WHAT THE TASK REQUIRES:
Write out the data again exactly, skipping every picture.

GIVEN DATA:
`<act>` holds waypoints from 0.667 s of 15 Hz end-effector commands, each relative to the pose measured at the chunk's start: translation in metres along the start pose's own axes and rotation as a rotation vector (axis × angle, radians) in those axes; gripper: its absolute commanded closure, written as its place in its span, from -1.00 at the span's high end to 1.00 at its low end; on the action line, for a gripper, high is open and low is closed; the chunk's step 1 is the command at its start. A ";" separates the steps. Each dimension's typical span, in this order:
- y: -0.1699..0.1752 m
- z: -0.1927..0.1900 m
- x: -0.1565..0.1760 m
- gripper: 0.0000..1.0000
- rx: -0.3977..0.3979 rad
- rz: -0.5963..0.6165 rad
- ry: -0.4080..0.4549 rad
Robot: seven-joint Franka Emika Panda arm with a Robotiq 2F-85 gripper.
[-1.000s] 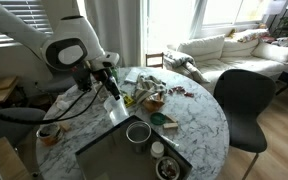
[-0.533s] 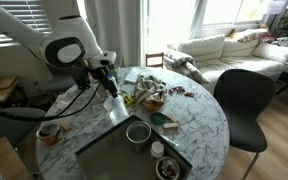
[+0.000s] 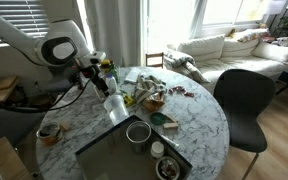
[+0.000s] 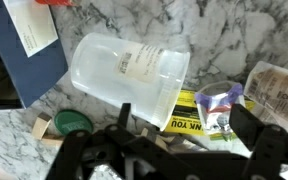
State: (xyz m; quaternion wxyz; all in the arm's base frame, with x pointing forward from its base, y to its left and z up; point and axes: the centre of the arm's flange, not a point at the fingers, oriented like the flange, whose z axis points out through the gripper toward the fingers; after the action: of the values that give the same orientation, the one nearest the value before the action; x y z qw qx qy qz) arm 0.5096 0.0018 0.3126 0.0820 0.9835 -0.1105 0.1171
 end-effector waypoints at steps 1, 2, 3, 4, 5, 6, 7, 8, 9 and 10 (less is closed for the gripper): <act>-0.018 0.026 0.007 1.00 -0.124 0.034 -0.020; -0.019 0.032 0.006 1.00 -0.147 0.040 -0.019; -0.021 0.037 0.006 1.00 -0.161 0.048 -0.015; -0.024 0.040 0.007 1.00 -0.166 0.052 -0.007; -0.025 0.046 0.007 1.00 -0.183 0.058 0.000; -0.026 0.051 0.009 1.00 -0.202 0.069 0.013; -0.027 0.055 0.010 1.00 -0.209 0.078 0.013; -0.028 0.059 0.012 0.99 -0.219 0.091 0.013; -0.028 0.062 0.014 0.95 -0.231 0.102 0.017; -0.027 0.067 0.016 0.90 -0.241 0.108 0.020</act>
State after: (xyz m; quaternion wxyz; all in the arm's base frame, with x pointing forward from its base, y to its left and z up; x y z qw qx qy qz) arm 0.5268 0.0175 0.2642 0.1741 0.9656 -0.1593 0.1092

SOLVED PROBLEM:
`<act>` holds waypoints from 0.667 s of 15 Hz end-effector commands, each relative to the pose measured at the chunk's start: translation in metres along the start pose's own axes and rotation as a rotation vector (axis × angle, radians) in those axes; gripper: its absolute commanded closure, written as its place in its span, from -1.00 at the span's high end to 1.00 at its low end; on the action line, for a gripper, high is open and low is closed; the chunk's step 1 is the command at its start. A ";" separates the steps. Each dimension's typical span, in this order:
- y: -0.1699..0.1752 m
- z: -0.1927..0.1900 m
- x: -0.1565..0.1760 m
- gripper: 0.0000..1.0000
- rx: -0.3977..0.3979 rad
- rz: -0.5963..0.6165 rad
- ry: -0.4080..0.4549 rad
Robot: seven-joint Franka Emika Panda arm with a Robotiq 2F-85 gripper.
[-1.000s] 
[-0.533s] 
[+0.000s] 
[+0.000s] 
State: (xyz m; quaternion wxyz; all in the arm's base frame, with x pointing forward from its base, y to its left and z up; point and axes: the centre of the arm's flange, not a point at the fingers, oriented like the flange, whose z axis points out through the gripper toward the fingers; after the action: of the values that give the same orientation, the one nearest the value before the action; x y z qw qx qy qz) arm 0.5096 0.0018 0.3126 0.0820 0.9835 -0.1105 0.1171
 end-effector waypoints at steps 1, 2, 3, 4, 5, 6, 7, 8, 9 and 10 (less is closed for the gripper): <act>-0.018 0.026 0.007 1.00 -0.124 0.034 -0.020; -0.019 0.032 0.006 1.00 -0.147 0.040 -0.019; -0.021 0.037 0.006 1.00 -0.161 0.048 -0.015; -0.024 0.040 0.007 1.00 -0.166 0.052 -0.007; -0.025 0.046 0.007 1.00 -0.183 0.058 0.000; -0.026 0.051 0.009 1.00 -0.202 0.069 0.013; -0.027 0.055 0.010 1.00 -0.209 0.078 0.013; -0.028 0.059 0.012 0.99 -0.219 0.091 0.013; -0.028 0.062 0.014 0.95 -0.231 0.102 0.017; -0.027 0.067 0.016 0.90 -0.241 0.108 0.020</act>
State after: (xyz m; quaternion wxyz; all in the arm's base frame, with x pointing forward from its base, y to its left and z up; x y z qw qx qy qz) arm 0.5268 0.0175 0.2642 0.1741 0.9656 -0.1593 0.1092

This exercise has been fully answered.